Her brow creased, just a little. “What do you mean?”

I swallowed. I’d said too much. The scent of it hung in the air between us. “Nothing,” I said. “Just tired.”

She watched me with hazel eyes that used to catch fire when she was amused, or angry, or curious. Tonight they stayed smooth.

I tried a different angle. Safer. Smaller. “You know how your department cleared out last week?”

Yes.” Her voice was soft and certain. “We were redundant. We’re better off at home.”

The calm acceptance scraped at my nerves. It wasn’t her. Or it was her, with the edges sanded off. “Do you remember it?” I asked. “Packing up, leaving, any of that?”

She blinked. Her gaze drifted for a moment, scanning an internal file cabinet. “Not much,” she said. “It felt routine. I felt… happy. A release. I drove home.”

I nodded as if that made sense. “It happened to our group today,” I said. “Same thing. They came in, packed up, and left in a line. Nobody asked questions. Nobody cried.
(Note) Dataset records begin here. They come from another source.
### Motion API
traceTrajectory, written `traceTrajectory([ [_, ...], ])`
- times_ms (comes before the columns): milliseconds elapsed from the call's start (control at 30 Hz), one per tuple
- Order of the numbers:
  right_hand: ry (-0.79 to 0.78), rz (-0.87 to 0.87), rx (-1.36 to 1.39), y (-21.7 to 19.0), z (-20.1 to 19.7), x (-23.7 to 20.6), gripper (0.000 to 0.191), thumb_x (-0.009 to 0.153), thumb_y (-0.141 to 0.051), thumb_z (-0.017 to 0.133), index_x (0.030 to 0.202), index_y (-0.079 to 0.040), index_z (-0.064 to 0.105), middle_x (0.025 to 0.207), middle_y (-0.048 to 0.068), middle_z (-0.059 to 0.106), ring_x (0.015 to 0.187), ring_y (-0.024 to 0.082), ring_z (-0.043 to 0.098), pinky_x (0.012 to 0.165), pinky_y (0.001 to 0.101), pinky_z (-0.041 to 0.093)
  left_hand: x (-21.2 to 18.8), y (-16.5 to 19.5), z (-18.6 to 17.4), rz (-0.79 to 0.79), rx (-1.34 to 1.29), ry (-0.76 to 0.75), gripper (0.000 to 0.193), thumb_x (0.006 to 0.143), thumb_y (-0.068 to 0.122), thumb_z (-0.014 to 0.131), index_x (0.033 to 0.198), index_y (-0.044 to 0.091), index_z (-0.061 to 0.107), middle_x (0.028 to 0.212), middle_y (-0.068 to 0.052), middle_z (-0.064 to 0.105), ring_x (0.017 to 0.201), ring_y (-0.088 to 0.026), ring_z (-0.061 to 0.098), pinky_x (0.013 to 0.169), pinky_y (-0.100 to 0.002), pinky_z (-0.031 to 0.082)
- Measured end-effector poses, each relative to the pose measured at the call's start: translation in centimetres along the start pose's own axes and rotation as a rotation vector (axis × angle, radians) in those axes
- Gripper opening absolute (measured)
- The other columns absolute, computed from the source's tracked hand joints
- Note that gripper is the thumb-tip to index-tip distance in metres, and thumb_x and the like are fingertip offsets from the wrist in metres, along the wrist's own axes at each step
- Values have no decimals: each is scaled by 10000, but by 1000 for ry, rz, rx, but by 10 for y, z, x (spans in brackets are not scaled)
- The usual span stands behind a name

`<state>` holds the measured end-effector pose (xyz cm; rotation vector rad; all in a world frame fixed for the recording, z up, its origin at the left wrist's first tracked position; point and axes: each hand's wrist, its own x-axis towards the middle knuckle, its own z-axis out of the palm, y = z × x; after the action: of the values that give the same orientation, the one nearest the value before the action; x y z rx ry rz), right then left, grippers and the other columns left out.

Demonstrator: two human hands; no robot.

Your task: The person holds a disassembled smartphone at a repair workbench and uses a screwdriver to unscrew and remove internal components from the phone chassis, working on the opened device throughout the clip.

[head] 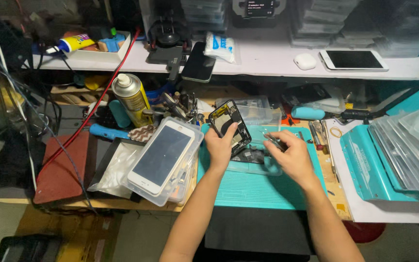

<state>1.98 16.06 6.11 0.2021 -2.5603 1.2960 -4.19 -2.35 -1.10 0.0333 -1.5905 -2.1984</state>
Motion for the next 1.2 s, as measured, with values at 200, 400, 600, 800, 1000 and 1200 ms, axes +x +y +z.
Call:
traceTrajectory([
  [200, 96, -328, 87, -15, -5, 3, 297, 938, -51, 697, 1231, -3, 716, 910, 69, 642, 789, 156, 595, 705, 280, 479, -8, 19, 5, -164, -207, -100, 251, 831, 76, 802, 1062, 2, 738, 980, -37, 761, 835, -100, 699, 771, -270, 575],
  [400, 180, -382, -17, -29, 2, 3, 310, 887, -38, 723, 1196, -26, 728, 884, 112, 706, 734, 178, 650, 687, 300, 523, -17, 28, 11, -112, -25, -146, 215, 829, 88, 819, 1013, -12, 771, 917, -44, 782, 777, -101, 704, 726, -269, 579],
  [600, 192, -432, -17, -31, 10, -3, 370, 833, 37, 696, 1193, -36, 728, 923, 98, 731, 703, 178, 669, 664, 290, 542, -22, 25, 12, -58, -11, -166, 208, 831, 110, 812, 996, -11, 778, 902, -52, 791, 774, -104, 712, 716, -276, 576],
  [800, 206, -426, -46, -33, 16, -5, 384, 828, 50, 688, 1197, -47, 736, 957, 103, 738, 711, 171, 693, 645, 277, 552, -24, 24, 12, 0, 48, -132, 212, 822, 118, 820, 988, -6, 774, 893, -56, 799, 777, -109, 725, 720, -281, 584],
  [1000, 210, -417, 125, -27, 17, -1, 251, 899, -8, 710, 1148, -16, 739, 909, 90, 749, 744, 110, 684, 651, 258, 535, -24, 22, 11, -8, 3, -142, 222, 820, 118, 828, 992, -10, 769, 896, -58, 791, 777, -113, 716, 719, -281, 579],
  [1200, 59, -40, 336, -15, 14, 3, 260, 872, -36, 732, 1125, -8, 784, 797, 80, 733, 588, 77, 554, 509, 247, 429, -25, 23, 11, -85, -77, -211, 205, 856, 137, 801, 997, -7, 765, 897, -55, 784, 772, -103, 715, 709, -273, 578],
])
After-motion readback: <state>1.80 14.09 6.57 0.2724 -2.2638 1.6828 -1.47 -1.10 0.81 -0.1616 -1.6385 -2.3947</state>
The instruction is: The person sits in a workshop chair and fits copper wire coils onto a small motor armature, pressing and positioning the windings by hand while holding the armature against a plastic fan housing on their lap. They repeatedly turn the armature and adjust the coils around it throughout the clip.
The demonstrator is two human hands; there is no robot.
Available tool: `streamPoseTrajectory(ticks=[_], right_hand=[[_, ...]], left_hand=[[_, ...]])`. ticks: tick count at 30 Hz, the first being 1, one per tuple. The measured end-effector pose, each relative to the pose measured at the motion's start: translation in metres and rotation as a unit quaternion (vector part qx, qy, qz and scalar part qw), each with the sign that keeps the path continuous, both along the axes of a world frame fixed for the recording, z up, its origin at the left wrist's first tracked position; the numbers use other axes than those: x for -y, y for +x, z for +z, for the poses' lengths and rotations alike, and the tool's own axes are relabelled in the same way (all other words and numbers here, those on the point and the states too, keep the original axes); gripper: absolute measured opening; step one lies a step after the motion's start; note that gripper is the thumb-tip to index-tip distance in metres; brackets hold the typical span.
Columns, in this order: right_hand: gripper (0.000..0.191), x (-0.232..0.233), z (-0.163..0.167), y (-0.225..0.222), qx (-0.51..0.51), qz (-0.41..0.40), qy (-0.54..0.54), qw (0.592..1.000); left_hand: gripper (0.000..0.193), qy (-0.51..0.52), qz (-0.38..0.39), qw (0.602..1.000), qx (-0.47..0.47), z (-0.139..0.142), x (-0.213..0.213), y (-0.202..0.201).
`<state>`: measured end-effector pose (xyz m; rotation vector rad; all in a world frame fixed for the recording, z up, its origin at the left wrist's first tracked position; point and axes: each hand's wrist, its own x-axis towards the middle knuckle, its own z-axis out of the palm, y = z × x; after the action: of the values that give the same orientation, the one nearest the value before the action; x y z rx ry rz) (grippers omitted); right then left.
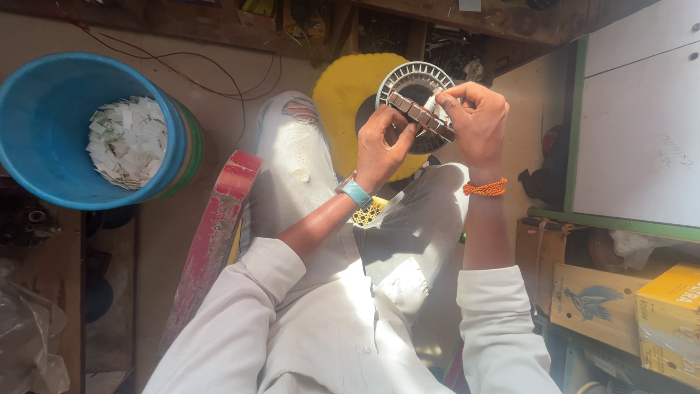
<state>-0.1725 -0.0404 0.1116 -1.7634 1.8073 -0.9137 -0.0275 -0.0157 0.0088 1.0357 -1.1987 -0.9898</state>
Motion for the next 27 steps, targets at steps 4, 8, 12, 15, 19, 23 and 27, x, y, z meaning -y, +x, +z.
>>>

I didn’t even have to say a word.”

Val took my hand. “That’s how it was supposed to work, dear.”

My throat tightened. “But Cerebra wasn’t designed for that,” I said. “It was supposed to improve memory, focus, and mood. It was supposed to treat mental disease.”

Her fingers pressed lightly into mine. “You’re overthinking. Everyone’s happy. You just need some sleep. In the morning it’ll feel fine.”

My hackles rose. It sounded like a script, a soothing line fed to her at the exact moment she needed it.

I forced my voice into something casual. “Those gray buses,” I said. “I saw them headed toward Stockton again. Some even came to the office.”

Val stared straight ahead for an extra beat. Then she asked, without turning her head, “Do you regret doing it?”

A cold pressure touched my awareness. Probe. My mods engaged. They wrapped the thought in static and pushed back. I smiled, because smiling was the correct mask. “No,” I said. “I’m just curious how it felt for you.”

The pressure eased. Val relaxed, as if someone had released a hand from her throat. She leaned into me and rested her head on my shoulder.